Abdelmajid Ezzar, président de l’Union tunisienne de l’agriculture et de la pêche (Utap)

«La hausse des prix des produits agricoles est justifiée par l’application de certaines lois. Il faut encourager les produits tunisiens et limiter les importations. Le but étant essentiellement de protéger le pouvoir d’achat des citoyens. Des problématiques majeures entravent l’évolution du secteur, dont notamment  la distribution des produits agricoles. Le ministère du Commerce tente, au moins théoriquement, de pallier cette difficulté pour que les circuits de distribution ne soient pas réduits aux marchés de gros et couvrent tous les points de vente. Les petits agriculteurs et pêcheurs ne peuvent pas vendre leurs produits dans le marché de gros, vu que les coûts de transport dépassent leur marge bénéficiaire.
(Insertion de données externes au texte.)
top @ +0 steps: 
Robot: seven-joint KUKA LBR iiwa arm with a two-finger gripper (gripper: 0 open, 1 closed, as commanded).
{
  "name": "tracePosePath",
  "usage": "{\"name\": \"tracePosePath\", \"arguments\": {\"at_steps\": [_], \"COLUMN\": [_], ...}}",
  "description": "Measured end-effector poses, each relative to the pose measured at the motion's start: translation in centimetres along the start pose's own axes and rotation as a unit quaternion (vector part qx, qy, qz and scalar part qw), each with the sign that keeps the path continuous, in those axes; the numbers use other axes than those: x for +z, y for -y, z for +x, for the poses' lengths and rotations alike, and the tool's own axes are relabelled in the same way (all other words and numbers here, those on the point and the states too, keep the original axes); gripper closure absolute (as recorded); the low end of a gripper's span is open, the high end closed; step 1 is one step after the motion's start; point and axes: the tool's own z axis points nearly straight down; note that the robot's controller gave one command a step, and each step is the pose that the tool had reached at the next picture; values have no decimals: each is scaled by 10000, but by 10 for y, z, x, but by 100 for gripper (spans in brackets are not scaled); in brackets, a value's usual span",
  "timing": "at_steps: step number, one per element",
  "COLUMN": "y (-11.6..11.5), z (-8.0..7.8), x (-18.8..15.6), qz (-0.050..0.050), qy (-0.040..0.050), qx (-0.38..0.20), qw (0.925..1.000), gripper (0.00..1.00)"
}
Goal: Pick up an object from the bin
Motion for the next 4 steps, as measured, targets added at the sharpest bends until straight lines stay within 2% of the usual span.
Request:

Il faut trouver une solution à ce problème à travers une bonne gouvernance du marché des poissons et le contrôle régulier de tous les marchés, même les marchés hebdomadaires et les différents points de vente. Il est également impératif de sensibiliser les agriculteurs à l’importance de stocker les produits agricoles non utilisés, sachant que le tiers des produits est gaspillé à cause de l’inconscience des agriculteurs de l’importance du stockage de ces produits dans la mesure où les produits offerts sur les marchés de gros dépassent souvent la demande des consommateurs. Par ailleurs, il faut valoriser les produits agricoles et encourager les industries de transformation. La hausse des prix et la régression du pouvoir d’achat est due à certaines lois et non seulement aux circuits de distribution et à l’augmentation du coût de production. Il est important d’encourager les produits tunisiens et de réduire les importations dans la mesure où ces produits importés sont soumis à une taxe élevée qui entraîne par conséquent la hausse des prix de ces produits. Au niveau des grandes cultures, il faut soutenir ces cultures puisqu’elles assurent  les aliments de première nécessité aux Tunisiens, comme le blé et la farine. Il faudra aussi structurer les prix pour garantir une marge bénéficiaire raisonnable à l’agriculteur du moment où cette marge ne dépasse pas 15% du coût de production pour le quintal. Le coût de production du quintal est à hauteur de 100 dinars, et se vend à 84 dinars. La lutte contre l’exorbitance des prix dépend non seulement de la tarification des produits mais aussi de la fixation d’une marge de bénéfice acceptable et raisonnable pour chaque chaîne de production».